Comical as it may sound, romance actually grows when a couple are in the supermarket and the wife says, “Are we out of bleach?” and the husband says, “I don’t know. Let me go get some just in case,” instead of shrugging apathetically. It grows when you know your spouse is having a bad day at work and you take sixty seconds out of your own workday to leave words of encouragement on his voice mail.

It grows when your wife tells you one morning, “I had the worst nightmare last night,” and you say, “I’m in a big hurry, but tell me about it now so we can talk about it tonight,” instead of “I don’t have time.” In all of these instances husband and wife are making a choice to turn toward each other rather than away In marriage people periodically make what I call “bids” for their partner’s attention, affection, humor, or support. People either turn toward one another after these bids or they turn away.
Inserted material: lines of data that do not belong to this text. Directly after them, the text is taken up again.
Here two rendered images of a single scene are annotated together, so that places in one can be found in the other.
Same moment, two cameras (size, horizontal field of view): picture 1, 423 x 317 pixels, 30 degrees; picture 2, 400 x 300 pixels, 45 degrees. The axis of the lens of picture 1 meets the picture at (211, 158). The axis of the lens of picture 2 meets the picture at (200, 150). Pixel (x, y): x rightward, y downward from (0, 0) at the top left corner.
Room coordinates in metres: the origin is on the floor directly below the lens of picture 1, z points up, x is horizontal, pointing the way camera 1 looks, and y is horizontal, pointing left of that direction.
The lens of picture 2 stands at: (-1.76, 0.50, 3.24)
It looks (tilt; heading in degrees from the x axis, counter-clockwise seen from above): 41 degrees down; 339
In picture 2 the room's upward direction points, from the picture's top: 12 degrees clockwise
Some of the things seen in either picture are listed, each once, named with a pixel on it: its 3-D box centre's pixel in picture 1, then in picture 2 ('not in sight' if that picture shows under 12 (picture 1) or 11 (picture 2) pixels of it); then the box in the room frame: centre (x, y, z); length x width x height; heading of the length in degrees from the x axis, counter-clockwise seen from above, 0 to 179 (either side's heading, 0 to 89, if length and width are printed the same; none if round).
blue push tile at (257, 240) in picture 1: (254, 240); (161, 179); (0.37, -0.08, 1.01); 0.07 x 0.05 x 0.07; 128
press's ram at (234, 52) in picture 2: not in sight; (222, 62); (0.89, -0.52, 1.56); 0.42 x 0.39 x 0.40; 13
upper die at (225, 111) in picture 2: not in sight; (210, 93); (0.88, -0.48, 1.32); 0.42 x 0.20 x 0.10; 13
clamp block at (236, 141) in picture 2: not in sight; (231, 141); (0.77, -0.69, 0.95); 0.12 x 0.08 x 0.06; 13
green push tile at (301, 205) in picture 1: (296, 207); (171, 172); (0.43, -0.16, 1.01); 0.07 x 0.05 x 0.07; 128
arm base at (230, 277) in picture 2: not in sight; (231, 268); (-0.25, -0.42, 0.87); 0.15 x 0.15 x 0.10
Turning toward is the basis of emotional connection, romance, passion, and a good sex life.

Gottman, 1999

Understanding the Principle

Turning toward each other, in essence, means engaging positively with your partner’s bids for emotional connection. A ‘bid’ can be any attempt from one partner to another for attention, affirmation, affection, or any other form of positive connection. These bids can be as simple as a smile or as complex as a request for a conversation about feelings.

Gottman refers to times when couples turn toward each other as investing in the couple’s emotional bank account. Partners who characteristically turn toward each other rather than away are putting money in the bank. They are building up emotional savings that can serve as a cushion when times get rough, when they’re faced with a major life stress or conflict. Because they have stored up all of this goodwill, they are better able to make allowances for each other when a conflict arises. They can maintain a positive sense of each other and their marriage even during hard times.
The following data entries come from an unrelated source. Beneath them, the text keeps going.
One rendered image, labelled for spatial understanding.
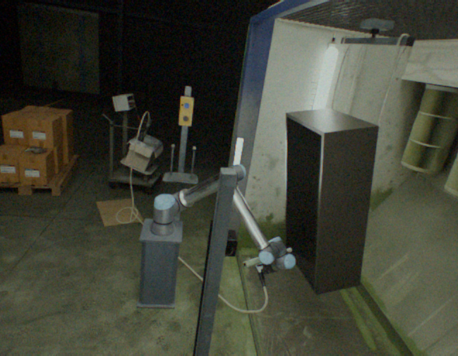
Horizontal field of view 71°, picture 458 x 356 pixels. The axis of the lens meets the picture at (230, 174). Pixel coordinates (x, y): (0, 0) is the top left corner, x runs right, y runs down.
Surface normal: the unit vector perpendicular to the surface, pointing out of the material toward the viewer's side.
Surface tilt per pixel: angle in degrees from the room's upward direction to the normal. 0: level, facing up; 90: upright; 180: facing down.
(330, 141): 90
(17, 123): 90
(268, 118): 90
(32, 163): 90
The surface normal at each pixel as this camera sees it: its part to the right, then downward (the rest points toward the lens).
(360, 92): 0.11, 0.37
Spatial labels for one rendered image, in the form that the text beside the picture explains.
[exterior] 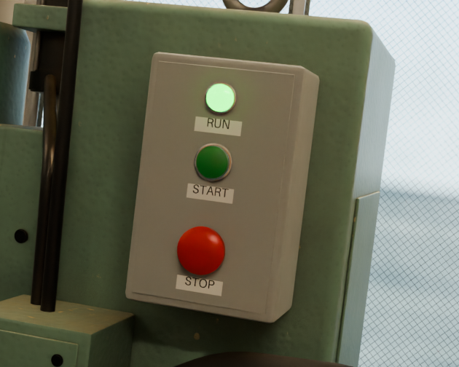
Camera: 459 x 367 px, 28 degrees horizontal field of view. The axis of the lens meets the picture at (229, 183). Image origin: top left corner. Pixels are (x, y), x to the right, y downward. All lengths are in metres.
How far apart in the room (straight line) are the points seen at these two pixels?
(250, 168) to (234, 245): 0.05
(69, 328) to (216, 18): 0.23
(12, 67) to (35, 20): 0.06
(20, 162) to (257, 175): 0.24
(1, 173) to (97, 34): 0.15
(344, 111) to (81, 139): 0.19
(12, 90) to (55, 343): 0.29
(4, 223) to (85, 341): 0.18
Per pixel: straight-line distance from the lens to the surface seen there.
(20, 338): 0.60
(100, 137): 0.66
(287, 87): 0.56
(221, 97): 0.56
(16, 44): 0.81
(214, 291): 0.57
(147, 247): 0.58
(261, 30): 0.63
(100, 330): 0.60
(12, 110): 0.81
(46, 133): 0.68
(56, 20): 0.76
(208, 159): 0.56
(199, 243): 0.56
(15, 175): 0.73
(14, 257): 0.74
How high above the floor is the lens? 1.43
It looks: 3 degrees down
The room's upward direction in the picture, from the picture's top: 7 degrees clockwise
The biggest payoff from this emotional bank account isn’t the cushion it offers when the couple are stressed. As I said, turning toward your spouse in the little ways is also the key to long-lasting romance. Many people think that the secret to reconnecting with their partner is a candlelit dinner or a by-the-sea vacation. But the real secret is to turn toward each other in little ways every day. A romantic night out really turns up the heat only when a couple has kept the pilot light burning by staying in touch in the little ways. It’s easy to imagine Justine and Michael, the couple who recalled their wedding and courtship with such delight, at a candlelit restaurant. But sit Peter and Cynthia, the couple who couldn’t agree on car washing or much of anything else, in the same chairs, and the evening would most likely be a fiasco, filled with accusations, recriminations, or awkward silences.

Gottman, 1999

The Research Behind Turning Toward

Gottman’s research, spanning decades, included the observation of thousands of couples and identified the habit of turning toward as a key element distinguishing happy, long-lasting relationships from those that flounder. Couples who regularly turn toward each other maintain a higher level of connection and are better prepared to handle conflicts constructively.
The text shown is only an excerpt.